▸ **Problem details**
Check every line below for the word "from" and copy each one that has it.
*** Supplied material ***
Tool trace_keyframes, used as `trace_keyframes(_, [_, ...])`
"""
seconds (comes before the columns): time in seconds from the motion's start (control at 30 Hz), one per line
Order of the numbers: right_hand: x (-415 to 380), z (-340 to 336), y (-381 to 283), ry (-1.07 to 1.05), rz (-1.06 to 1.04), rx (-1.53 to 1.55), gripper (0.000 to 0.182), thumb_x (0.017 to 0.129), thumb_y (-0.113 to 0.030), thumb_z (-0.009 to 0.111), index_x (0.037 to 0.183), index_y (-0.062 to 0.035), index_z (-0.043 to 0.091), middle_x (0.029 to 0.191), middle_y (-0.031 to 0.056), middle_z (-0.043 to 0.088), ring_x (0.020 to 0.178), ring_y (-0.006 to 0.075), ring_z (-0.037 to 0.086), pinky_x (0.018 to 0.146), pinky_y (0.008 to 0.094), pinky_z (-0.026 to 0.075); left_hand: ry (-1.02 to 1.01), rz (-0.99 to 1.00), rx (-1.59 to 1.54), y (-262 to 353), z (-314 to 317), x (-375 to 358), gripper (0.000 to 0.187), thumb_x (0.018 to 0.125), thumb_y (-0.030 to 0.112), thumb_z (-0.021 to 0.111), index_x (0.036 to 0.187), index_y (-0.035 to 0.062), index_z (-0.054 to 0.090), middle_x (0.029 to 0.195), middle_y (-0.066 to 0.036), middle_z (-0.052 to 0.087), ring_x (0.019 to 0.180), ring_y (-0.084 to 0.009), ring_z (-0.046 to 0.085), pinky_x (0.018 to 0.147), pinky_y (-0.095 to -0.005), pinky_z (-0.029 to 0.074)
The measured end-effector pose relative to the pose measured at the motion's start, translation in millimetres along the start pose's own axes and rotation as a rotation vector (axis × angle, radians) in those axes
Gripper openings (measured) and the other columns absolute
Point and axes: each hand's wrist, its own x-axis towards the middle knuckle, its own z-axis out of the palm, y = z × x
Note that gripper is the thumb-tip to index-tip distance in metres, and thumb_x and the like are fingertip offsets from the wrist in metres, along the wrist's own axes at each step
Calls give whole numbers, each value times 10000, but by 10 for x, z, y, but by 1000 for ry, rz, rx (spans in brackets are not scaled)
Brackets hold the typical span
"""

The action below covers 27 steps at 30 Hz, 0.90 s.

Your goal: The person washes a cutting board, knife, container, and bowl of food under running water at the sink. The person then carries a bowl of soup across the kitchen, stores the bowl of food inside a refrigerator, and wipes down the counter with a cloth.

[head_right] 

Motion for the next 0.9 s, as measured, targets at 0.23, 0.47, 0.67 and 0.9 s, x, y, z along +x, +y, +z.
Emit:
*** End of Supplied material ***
▸ **Written reply**
seconds (comes before the columns): time in seconds from the motion's start (control at 30 Hz), one per line
Note that gripper is the thumb-tip to index-tip distance in metres, and thumb_x and the like are fingertip offsets from the wrist in metres, along the wrist's own axes at each step

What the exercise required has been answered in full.